Only one stretch of the data below is wanted: the lines from the one with "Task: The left" through the one with "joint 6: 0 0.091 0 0", repeated exactly.

━━━

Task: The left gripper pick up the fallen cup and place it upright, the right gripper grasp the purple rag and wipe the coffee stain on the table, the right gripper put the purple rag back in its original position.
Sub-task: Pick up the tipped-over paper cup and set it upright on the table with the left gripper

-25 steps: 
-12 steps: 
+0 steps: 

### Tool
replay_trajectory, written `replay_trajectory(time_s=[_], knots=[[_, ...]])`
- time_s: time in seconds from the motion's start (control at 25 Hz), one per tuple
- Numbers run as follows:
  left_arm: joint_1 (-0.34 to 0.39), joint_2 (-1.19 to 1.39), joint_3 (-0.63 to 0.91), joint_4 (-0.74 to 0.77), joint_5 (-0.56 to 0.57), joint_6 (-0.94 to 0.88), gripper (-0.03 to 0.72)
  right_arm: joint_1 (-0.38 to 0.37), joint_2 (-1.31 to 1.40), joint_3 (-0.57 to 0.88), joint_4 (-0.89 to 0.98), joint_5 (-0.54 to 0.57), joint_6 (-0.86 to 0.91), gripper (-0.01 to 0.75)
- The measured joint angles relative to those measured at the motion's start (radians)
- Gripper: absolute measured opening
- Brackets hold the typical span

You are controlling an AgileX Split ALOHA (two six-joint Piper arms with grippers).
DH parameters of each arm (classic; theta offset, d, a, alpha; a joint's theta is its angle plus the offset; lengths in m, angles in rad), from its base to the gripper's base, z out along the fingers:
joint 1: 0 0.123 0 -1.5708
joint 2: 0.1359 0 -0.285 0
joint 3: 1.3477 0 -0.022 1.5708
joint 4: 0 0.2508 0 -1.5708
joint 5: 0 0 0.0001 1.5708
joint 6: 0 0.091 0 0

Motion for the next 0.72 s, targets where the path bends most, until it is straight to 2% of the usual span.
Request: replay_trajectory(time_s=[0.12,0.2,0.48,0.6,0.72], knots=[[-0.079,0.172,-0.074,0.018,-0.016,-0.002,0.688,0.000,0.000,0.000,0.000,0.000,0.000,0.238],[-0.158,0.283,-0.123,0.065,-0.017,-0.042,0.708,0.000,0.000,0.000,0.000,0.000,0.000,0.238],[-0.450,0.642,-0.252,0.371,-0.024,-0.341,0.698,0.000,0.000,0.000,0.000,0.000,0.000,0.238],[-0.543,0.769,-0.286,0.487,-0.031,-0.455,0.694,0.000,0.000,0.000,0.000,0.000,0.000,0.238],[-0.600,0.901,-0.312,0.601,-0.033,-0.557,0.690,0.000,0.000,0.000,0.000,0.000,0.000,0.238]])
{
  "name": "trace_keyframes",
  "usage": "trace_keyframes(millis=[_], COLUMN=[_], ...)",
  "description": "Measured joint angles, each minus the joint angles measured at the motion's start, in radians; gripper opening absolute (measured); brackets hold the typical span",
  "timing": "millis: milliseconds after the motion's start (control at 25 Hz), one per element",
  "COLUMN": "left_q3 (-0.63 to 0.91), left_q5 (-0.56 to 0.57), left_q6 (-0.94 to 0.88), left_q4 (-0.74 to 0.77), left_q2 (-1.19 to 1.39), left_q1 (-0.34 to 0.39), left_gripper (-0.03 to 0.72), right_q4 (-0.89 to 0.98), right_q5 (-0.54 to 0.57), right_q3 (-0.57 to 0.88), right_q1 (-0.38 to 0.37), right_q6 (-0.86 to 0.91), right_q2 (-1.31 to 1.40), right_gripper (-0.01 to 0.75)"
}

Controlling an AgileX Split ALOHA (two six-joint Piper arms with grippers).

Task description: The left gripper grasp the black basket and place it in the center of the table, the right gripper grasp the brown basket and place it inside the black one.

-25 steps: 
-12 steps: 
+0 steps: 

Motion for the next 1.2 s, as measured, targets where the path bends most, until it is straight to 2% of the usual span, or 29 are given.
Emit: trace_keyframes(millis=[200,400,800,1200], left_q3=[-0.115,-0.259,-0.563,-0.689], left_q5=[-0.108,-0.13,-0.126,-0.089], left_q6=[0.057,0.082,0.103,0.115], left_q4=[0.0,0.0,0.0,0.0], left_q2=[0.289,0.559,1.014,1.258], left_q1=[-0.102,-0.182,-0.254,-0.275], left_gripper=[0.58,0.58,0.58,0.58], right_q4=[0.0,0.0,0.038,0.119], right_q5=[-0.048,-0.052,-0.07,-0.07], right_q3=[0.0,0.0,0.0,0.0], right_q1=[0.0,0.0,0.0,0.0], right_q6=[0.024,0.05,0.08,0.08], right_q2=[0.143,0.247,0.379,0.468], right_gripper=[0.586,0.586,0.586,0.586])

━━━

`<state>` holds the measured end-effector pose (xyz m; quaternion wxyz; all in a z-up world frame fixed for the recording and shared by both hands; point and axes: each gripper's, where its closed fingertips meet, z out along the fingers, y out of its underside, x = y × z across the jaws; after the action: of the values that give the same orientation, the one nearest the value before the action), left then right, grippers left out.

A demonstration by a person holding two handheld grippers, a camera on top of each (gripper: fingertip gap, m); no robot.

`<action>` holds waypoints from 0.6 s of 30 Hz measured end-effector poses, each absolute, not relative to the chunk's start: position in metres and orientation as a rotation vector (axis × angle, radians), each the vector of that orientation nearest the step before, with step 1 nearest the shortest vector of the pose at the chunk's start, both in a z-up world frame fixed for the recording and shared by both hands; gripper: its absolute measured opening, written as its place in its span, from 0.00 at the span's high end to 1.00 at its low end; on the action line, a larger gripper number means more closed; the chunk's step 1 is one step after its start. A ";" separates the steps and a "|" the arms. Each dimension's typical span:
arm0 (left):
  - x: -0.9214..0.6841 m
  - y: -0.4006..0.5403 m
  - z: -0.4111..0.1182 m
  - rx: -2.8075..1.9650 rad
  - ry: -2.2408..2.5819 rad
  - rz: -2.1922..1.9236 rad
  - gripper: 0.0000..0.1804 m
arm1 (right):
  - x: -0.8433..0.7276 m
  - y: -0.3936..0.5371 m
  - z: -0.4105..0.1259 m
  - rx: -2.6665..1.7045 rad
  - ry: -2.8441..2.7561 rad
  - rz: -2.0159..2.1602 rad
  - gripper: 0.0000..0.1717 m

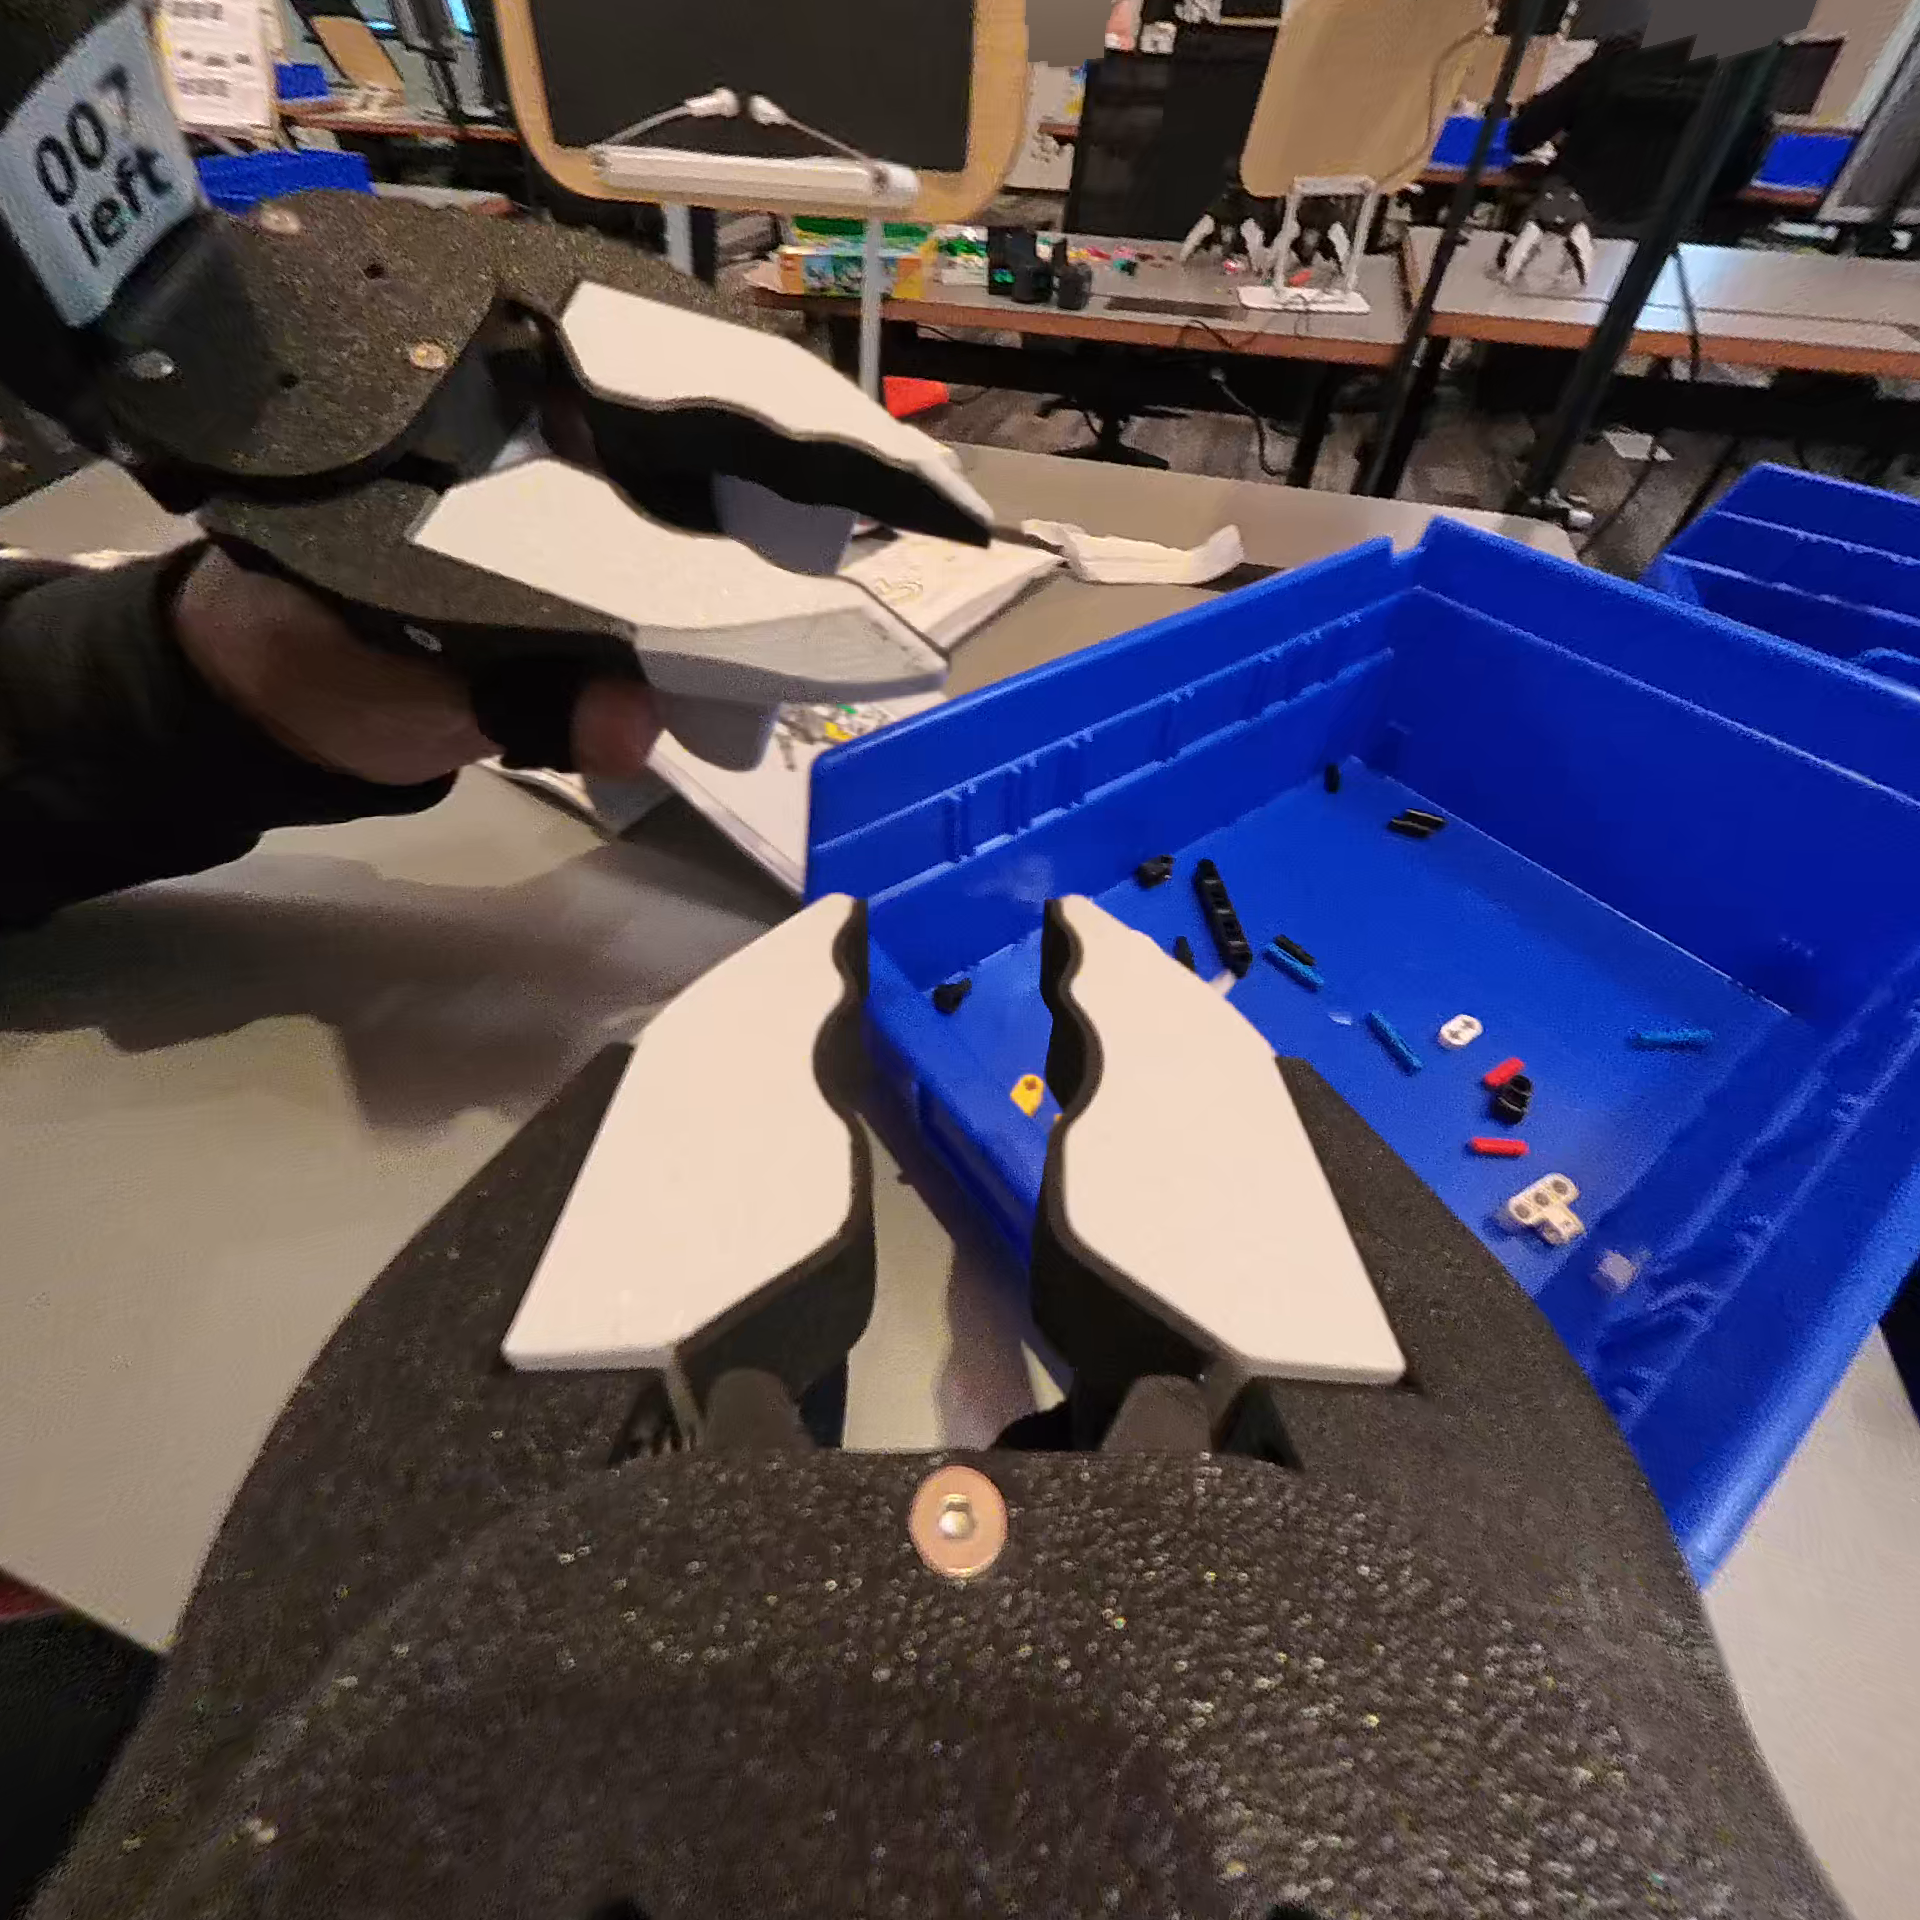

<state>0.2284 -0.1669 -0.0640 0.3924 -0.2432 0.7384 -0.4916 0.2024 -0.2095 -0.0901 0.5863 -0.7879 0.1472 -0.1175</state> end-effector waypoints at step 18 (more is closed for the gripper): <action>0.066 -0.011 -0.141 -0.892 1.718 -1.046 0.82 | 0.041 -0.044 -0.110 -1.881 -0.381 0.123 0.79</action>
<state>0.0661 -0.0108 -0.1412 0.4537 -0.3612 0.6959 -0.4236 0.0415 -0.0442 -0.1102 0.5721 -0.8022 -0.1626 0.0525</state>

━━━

→ **Worked solution**
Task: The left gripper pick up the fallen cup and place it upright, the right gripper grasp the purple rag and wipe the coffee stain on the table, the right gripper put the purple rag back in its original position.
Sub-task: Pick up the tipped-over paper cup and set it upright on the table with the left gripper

-25 steps: 
-12 steps: 
+0 steps: 

### Tool
replay_trajectory, written `replay_trajectory(time_s=[_], knots=[[_, ...]])`
- time_s: time in seconds from the motion's start (control at 25 Hz), one per tuple
- Numbers run as follows:
  left_arm: joint_1 (-0.34 to 0.39), joint_2 (-1.19 to 1.39), joint_3 (-0.63 to 0.91), joint_4 (-0.74 to 0.77), joint_5 (-0.56 to 0.57), joint_6 (-0.94 to 0.88), gripper (-0.03 to 0.72)
  right_arm: joint_1 (-0.38 to 0.37), joint_2 (-1.31 to 1.40), joint_3 (-0.57 to 0.88), joint_4 (-0.89 to 0.98), joint_5 (-0.54 to 0.57), joint_6 (-0.86 to 0.91), gripper (-0.01 to 0.75)
- The measured joint angles relative to those measured at the motion's start (radians)
- Gripper: absolute measured opening
- Brackets hold the typical span

You are controlling an AgileX Split ALOHA (two six-joint Piper arms with grippers).
DH parameters of each arm (classic; theta offset, d, a, alpha; a joint's theta is its angle plus the offset; lengths in m, angles in rad), from its base to the gripper's base, z out along the fingers:
joint 1: 0 0.123 0 -1.5708
joint 2: 0.1359 0 -0.285 0
joint 3: 1.3477 0 -0.022 1.5708
joint 4: 0 0.2508 0 -1.5708
joint 5: 0 0 0.0001 1.5708
joint 6: 0 0.091 0 0

What this exercise needed has been supplied.